Al regresar a casa después de hacer compras en el centro comercial, Leyla Fiore, de diecinueve años, encuentra a su padrastro mirando la televisión. Está muy orgullosa de su nueva compra, un bikini nuevo para pasar el verano en la playa. Leyla quiere saber la opinión de su padre sobre su compra y le pregunta si le echará un vistazo. Lo saca de la bolsa y él se sorprende de lo pequeño que parece. Asegurándole que se verá mejor, la hija le dice que cierre los ojos mientras se pone el nuevo traje. Incapaz de resistir la tentación, la mira mientras se quita los pantalones cortos y la camiseta. Sabe que no debería mirar, pero no puede evitar ponerse cachondo al ver el hermoso cuerpo joven de su hija. Cuando se pone el traje nuevo, Leyla se lo muestra al padre. Es incluso más revelador de lo que pensaba y él se opone a que ella salga de la casa con algo tan provocativo.

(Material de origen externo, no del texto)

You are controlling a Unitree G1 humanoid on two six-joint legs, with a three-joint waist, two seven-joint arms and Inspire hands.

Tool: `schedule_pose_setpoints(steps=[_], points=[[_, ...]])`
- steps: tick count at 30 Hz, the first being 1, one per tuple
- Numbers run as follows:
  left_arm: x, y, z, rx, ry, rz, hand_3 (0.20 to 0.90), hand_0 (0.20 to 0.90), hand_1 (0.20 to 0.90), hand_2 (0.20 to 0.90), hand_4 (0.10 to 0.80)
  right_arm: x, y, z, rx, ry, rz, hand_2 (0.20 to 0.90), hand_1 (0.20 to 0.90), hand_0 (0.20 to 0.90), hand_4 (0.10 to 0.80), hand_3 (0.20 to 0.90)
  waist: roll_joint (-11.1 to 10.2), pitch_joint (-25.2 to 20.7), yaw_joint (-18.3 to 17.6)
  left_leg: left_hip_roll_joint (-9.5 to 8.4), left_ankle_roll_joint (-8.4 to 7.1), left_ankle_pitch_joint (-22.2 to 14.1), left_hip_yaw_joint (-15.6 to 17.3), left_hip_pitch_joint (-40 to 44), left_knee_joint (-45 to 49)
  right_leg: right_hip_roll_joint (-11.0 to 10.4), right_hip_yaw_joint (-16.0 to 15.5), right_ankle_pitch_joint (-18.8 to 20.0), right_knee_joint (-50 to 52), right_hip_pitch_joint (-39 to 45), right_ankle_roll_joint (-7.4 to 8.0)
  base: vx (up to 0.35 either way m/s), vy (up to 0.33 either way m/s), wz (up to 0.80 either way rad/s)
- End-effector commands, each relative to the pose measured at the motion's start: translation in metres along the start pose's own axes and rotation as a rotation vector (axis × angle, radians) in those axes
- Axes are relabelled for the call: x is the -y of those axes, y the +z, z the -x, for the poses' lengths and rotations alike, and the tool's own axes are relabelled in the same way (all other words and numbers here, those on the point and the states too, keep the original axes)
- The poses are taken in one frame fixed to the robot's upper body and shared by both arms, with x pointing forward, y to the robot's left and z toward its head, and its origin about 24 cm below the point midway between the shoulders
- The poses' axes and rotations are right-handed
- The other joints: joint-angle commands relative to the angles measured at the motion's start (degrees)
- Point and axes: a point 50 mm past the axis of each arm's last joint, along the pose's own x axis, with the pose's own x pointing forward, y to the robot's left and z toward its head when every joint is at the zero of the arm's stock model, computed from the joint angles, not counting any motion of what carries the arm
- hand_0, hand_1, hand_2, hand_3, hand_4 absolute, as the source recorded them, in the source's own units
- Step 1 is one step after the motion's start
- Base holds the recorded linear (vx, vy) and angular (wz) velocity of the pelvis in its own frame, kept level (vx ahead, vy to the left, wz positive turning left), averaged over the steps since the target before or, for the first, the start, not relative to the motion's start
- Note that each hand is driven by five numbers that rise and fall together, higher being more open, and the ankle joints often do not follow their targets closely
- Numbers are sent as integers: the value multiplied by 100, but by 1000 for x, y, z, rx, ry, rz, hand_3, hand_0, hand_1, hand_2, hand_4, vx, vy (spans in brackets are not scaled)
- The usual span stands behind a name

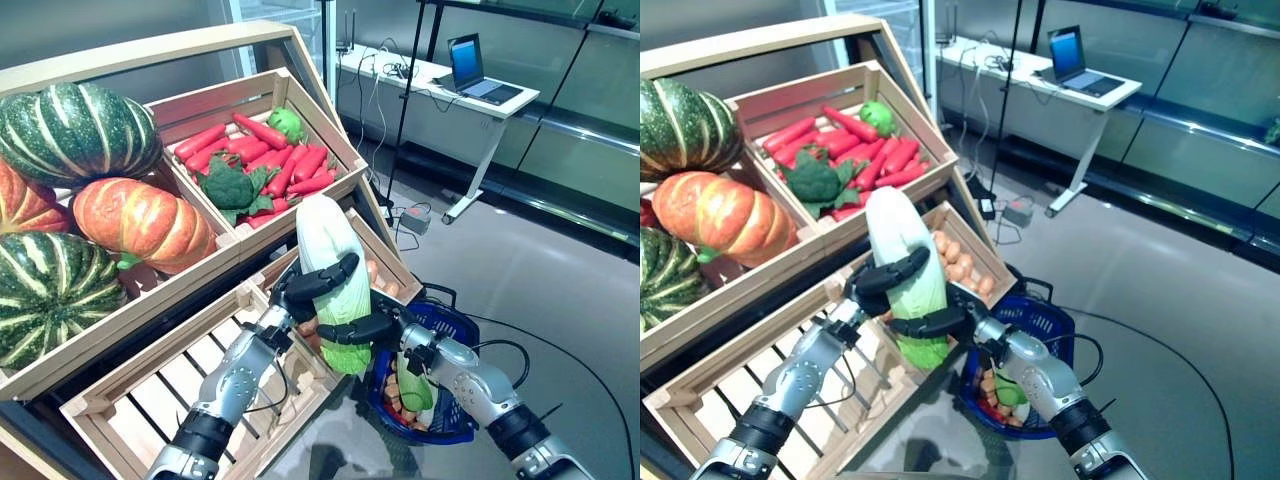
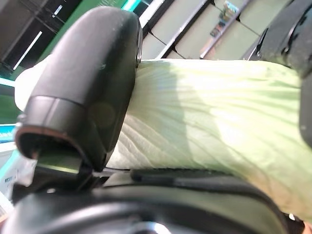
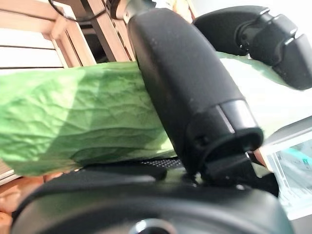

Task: Put vegetables into the basket

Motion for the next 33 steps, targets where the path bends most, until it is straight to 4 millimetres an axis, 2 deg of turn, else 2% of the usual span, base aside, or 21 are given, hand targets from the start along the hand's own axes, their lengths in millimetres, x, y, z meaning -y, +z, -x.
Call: schedule_pose_setpoints(steps=[1,5,10,11,12,19,23,28,33], points=[[82,-28,-37,-22,-502,187,300,300,300,300,400,-51,70,-44,322,315,-90,300,300,300,400,300,1,-276,-17,-213,195,-505,21,-43,-4,144,14,-136,-14,-64,-349,0,0,0],[76,-34,-33,-42,-494,177,300,300,300,300,400,-49,77,-42,348,300,-65,300,300,300,400,300,4,-288,-36,-208,205,-506,49,-45,-4,136,39,-128,-14,-79,-343,0,0,0],[70,-30,-30,-27,-462,145,300,300,300,300,400,-44,77,-39,349,266,-57,300,300,300,400,300,13,-280,-39,-205,214,-499,77,-40,-4,135,63,-128,-14,-86,-348,0,0,0],[68,-29,-30,-23,-442,138,319,319,319,319,413,-42,76,-38,350,255,-58,300,300,300,400,300,15,-275,-42,-204,217,-500,79,-39,-4,136,72,-126,-14,-89,-348,0,0,0],[67,-29,-30,-23,-432,135,900,900,900,900,800,-41,76,-38,351,250,-63,300,300,300,400,300,14,-272,-43,-203,217,-500,83,-37,-4,135,73,-126,-14,-90,-347,1,1,-3],[55,-19,-23,4,-372,94,900,900,900,900,800,-25,61,-27,335,166,-125,300,300,300,400,300,29,-265,-61,-192,219,-484,121,-39,-4,127,83,-106,-14,-108,-336,-5,-1,-1],[38,-10,-17,37,-291,-11,900,900,900,900,800,-13,49,-18,320,93,-150,300,300,300,400,300,31,-238,-92,-184,219,-471,169,-38,-4,129,112,-92,-14,-130,-337,-13,-2,-2],[19,4,-4,89,-195,-77,900,900,900,900,800,10,26,4,302,-46,-181,300,300,300,400,300,31,-210,-152,-165,221,-454,218,-44,-4,144,172,-71,-14,-170,-332,-5,-5,-2],[-11,26,20,170,-6,-216,900,900,900,900,800,40,0,41,288,-242,-210,300,300,300,400,300,22,-110,-221,-145,226,-431,288,-64,-4,167,260,-42,-14,-237,-326,-22,-14,-14]])
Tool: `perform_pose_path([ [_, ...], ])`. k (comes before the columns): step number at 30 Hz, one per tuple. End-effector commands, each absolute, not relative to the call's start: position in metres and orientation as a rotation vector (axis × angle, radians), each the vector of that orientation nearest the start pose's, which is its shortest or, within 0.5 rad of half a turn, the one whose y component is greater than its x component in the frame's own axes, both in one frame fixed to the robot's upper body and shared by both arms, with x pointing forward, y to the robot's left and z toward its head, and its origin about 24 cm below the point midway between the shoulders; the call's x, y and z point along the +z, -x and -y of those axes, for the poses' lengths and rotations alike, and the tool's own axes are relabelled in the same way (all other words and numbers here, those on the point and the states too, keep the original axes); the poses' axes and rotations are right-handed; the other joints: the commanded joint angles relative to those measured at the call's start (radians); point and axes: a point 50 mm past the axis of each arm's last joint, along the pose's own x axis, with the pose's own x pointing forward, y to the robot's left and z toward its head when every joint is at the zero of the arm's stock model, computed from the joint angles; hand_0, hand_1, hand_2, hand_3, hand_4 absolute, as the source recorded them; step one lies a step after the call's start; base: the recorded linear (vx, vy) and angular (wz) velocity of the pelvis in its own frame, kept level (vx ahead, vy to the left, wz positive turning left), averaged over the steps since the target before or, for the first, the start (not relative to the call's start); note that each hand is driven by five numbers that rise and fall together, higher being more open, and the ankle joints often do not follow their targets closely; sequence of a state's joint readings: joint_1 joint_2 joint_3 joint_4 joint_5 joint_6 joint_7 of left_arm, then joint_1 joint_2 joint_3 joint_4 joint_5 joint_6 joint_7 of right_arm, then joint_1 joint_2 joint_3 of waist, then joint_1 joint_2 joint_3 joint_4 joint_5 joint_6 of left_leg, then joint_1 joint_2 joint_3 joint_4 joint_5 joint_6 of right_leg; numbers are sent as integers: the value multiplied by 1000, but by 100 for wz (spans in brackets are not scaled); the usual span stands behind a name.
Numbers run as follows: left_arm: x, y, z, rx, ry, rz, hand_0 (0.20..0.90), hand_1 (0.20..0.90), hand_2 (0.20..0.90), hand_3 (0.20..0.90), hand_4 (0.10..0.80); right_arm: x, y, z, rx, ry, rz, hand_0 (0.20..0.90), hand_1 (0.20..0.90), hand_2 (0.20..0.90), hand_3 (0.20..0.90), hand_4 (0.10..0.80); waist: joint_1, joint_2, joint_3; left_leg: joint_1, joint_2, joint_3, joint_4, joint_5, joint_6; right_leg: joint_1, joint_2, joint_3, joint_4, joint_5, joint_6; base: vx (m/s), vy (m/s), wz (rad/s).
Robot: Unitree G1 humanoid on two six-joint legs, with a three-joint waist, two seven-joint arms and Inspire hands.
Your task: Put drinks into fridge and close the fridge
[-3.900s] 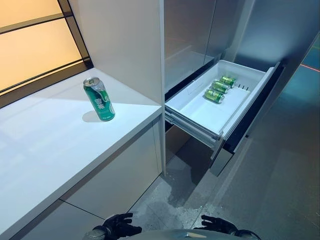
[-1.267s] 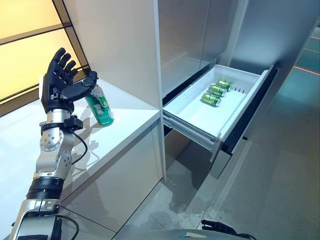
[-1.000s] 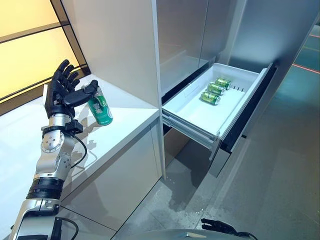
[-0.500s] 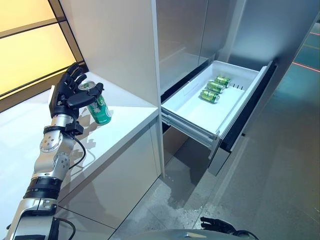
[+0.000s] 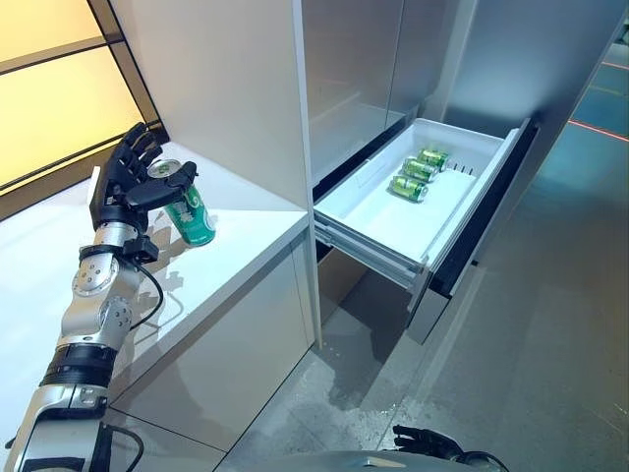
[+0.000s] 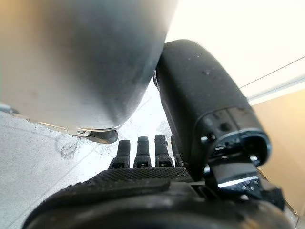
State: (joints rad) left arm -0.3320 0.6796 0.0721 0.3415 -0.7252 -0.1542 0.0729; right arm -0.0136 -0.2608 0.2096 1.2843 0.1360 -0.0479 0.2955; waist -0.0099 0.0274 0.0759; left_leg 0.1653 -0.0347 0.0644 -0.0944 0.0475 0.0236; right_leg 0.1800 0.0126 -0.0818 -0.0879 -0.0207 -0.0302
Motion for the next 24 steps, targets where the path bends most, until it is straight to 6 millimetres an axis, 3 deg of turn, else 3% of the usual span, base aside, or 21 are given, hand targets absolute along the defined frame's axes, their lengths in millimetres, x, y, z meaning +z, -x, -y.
perform_pose_path([
  [1, 217, -319, -314, 247, -18, 496, 900, 900, 900, 900, 800, -160, -73, 246, 199, 131, -1317, 900, 900, 900, 900, 800, -21, 29, -27, 17, -43, 5, 30, -138, 35, -60, -6, 6, 123, -91, 80, 19, 17, -9],
  [14, 214, -323, -325, 305, -97, 428, 900, 900, 900, 900, 800, -160, -71, 246, 188, 125, -1318, 900, 900, 900, 900, 800, -31, 30, -24, 10, -50, 11, 46, -148, 43, -74, -11, 26, 136, -88, 88, 16, 12, -6],
  [24, 211, -327, -314, 238, -85, 417, 900, 900, 900, 900, 800, -160, -72, 246, 193, 128, -1316, 900, 900, 900, 900, 800, -33, 30, -18, 8, -54, 10, 53, -153, 48, -83, -13, 35, 148, -88, 90, 5, 4, -3],
])
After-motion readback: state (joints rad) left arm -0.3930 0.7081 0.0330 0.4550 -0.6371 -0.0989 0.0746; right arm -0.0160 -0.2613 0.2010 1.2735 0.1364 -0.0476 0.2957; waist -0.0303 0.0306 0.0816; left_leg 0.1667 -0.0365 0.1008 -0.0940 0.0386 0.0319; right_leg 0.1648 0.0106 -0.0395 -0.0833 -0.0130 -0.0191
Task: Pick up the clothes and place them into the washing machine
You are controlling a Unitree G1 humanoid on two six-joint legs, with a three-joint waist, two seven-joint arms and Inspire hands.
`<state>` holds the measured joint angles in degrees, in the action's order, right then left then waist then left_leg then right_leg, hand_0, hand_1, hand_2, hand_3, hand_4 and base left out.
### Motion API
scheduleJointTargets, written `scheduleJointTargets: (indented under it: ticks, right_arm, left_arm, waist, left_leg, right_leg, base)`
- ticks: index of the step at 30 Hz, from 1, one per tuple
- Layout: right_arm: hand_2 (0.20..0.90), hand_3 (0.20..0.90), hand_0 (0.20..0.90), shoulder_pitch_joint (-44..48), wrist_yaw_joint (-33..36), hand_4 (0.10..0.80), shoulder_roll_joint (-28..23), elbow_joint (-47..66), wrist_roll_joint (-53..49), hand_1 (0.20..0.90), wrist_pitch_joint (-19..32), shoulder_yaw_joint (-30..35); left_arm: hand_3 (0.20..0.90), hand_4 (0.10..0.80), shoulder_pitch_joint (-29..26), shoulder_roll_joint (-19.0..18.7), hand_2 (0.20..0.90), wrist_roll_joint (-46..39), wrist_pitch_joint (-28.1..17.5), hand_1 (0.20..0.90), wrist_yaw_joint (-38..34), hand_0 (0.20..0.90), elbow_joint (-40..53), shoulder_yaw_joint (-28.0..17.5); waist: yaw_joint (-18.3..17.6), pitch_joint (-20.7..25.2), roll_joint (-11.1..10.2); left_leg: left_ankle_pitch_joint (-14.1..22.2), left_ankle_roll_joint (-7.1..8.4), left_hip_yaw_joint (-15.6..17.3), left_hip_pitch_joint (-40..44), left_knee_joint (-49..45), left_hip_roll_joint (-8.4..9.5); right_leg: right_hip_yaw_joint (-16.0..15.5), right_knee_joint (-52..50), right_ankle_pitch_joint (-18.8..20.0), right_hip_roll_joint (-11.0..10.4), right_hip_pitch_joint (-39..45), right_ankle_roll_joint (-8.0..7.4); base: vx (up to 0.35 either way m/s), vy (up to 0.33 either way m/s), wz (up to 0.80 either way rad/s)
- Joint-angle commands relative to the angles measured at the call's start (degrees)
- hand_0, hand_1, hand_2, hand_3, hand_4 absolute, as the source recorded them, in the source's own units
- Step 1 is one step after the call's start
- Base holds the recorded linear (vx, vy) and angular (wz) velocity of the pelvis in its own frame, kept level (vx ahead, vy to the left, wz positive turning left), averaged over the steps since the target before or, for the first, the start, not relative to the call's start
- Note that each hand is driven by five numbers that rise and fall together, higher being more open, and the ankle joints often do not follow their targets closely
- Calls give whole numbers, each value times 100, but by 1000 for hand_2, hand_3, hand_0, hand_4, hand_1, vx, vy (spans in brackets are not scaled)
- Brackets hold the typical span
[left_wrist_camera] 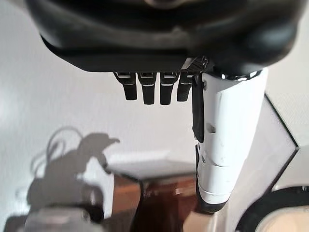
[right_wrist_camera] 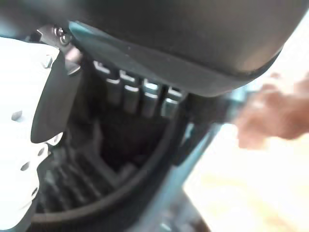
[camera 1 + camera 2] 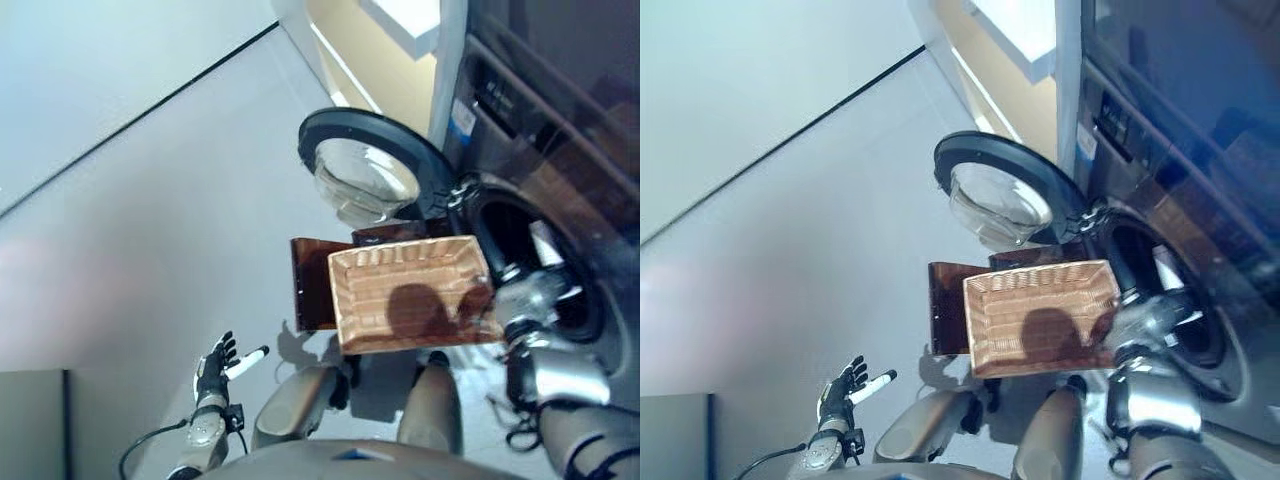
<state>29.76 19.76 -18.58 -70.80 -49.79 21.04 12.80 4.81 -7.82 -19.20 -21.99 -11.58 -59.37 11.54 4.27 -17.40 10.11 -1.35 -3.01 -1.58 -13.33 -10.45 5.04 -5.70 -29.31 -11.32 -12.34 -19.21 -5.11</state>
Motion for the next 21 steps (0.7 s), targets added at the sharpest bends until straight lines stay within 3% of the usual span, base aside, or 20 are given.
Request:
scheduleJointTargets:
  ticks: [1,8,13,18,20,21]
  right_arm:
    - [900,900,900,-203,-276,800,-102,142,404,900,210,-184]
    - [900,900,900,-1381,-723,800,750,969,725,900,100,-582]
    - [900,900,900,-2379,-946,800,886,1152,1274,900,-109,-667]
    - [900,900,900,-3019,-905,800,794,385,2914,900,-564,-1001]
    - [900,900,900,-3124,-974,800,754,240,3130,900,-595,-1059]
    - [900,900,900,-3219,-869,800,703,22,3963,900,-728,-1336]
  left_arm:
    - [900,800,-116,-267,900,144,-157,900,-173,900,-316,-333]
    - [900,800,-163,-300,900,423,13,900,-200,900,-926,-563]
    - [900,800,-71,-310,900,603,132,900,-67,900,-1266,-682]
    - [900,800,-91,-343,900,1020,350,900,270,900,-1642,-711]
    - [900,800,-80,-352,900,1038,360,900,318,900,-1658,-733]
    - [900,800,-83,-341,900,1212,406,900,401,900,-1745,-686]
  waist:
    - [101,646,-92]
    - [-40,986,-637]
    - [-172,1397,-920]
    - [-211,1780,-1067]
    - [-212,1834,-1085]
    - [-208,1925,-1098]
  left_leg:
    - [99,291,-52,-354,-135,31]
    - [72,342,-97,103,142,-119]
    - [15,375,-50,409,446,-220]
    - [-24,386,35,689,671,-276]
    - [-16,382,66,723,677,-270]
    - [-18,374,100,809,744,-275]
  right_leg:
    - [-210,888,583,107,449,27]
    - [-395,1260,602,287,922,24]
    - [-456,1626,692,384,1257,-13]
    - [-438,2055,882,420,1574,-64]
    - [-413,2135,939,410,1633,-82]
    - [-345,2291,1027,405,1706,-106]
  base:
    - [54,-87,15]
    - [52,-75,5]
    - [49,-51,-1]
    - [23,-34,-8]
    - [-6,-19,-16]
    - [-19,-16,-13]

Leyla está decepcionada, pero también nota que el padre se excita al verla con su traje. Esta era exactamente la reacción que ella esperaba. Se sienta en su regazo y saca su polla, acariciándola incluso cuando él se opone. Poniendo su polla en su boca, ella le sonríe sabiendo que le gusta la forma en que su lengua se siente en su carne. Leyla le muestra lo fácil que es quitarse el traje a un lado para permitir un acceso rápido a su pequeño y apretado coño. Ella promete no decirle a su madre y le ruega que la dé vuelta y la folle duro, como un hombre de verdad. A papá ya no le importa el traje y solo disfruta follándose a su linda hija hasta que su polla explota por toda su cara. Mamá nunca se enterará y pueden divertirse más en casa que en la playa.